OneFS also provides various mirroring options ranging from 2x to 8x, allowing from two to eight mirrors of the specified content. The mirroring method is used for protecting OneFS metadata. Metadata, for example, is mirrored at one level above FEC by default. For example, if a file is protected at +1n, its associated metadata object is 3x mirrored.
The full range of OneFS protection levels are summarized in the following table:
Protection level | Description |
+1n | Tolerate failure of one drive OR one node |
+2d:1n | Tolerate failure of two drives OR one node |
+2n | Tolerate failure of two drives OR two nodes |
+3d:1n | Tolerate failure of three drives OR one node |
+3d:1n1d | Tolerate failure of three drives OR one node AND one drive |
+3n | Tolerate failure of three drives or three nodes |
+4d:1n | Tolerate failure of four drives or one node |
+4d:2n | Tolerate failure of four drives or two nodes |
+4n | Tolerate failure of four nodes |
2x to 8x | Mirrored over two through eight nodes, depending on configuration |
Also, SmartPools can manage data and metadata objects separately due to a logical separation of data and metadata structures within the single OneFS file system.
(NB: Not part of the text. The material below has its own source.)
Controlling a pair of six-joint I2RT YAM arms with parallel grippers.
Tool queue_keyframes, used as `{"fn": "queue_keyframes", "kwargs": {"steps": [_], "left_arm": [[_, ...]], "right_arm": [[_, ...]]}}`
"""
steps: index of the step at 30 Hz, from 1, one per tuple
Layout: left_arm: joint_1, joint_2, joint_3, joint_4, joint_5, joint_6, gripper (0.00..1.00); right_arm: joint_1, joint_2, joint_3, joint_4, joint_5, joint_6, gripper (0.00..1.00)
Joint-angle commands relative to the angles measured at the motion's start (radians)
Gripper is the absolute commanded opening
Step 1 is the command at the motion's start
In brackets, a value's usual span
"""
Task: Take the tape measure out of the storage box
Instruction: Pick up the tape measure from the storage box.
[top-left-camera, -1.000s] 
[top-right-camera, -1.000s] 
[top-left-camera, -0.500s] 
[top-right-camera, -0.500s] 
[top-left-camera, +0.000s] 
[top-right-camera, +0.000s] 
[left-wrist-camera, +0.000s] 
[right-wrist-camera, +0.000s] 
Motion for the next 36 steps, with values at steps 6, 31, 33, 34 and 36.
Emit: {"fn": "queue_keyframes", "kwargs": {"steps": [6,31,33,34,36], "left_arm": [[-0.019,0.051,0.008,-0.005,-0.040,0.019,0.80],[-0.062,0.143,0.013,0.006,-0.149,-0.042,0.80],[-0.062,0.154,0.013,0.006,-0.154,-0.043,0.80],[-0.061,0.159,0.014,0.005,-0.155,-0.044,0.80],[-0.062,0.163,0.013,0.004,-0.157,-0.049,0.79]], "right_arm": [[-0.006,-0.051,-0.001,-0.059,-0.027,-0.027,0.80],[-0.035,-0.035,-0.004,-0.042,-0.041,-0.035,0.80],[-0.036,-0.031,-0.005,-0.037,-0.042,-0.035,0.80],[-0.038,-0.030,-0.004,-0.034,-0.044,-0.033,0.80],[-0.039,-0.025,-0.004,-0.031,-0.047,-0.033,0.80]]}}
OneFS stores file and directory metadata in inodes and B-trees, allowing the file system to scale to billions of objects and still provide fast lookups of data or metadata. OneFS is a symmetric and fully distributed file system with data and metadata spread across multiple hardware devices. Generally, data is protected using erasure coding for space-efficiency reasons, enabling utilization levels around 80 percent on clusters of five or more nodes. Metadata (which generally makes up around 2 percent of the system) is mirrored for performance and availability. Protection levels are dynamically configurable at a per-file or per-file system granularity, or anything in between. Data and metadata access and locking are coherent across the cluster, and this symmetry is fundamental to the simplicity and resiliency of the OneFS shared nothing architecture.
When a client connects to a OneFS-managed node and performs a write operation, files are broken into smaller logical chunks, or stripes units, before being written to disk. Then chunks are striped across the cluster’s nodes and protected either through erasure-coding or mirroring. OneFS primarily uses the Reed-Solomon erasure coding system for data protection, and mirroring for metadata. OneFS file-level protection typically provides industry-leading levels of utilization. And, for nine node and larger clusters, OneFS can sustain up to four full node failures while still providing full access to data.
OneFS uses multiple data layout methods to optimize for maximum efficiency and performance according to the data’s access pattern—for example, streaming, concurrency, random, and so on. As with protection, these performance attributes can also be applied per file or per file system.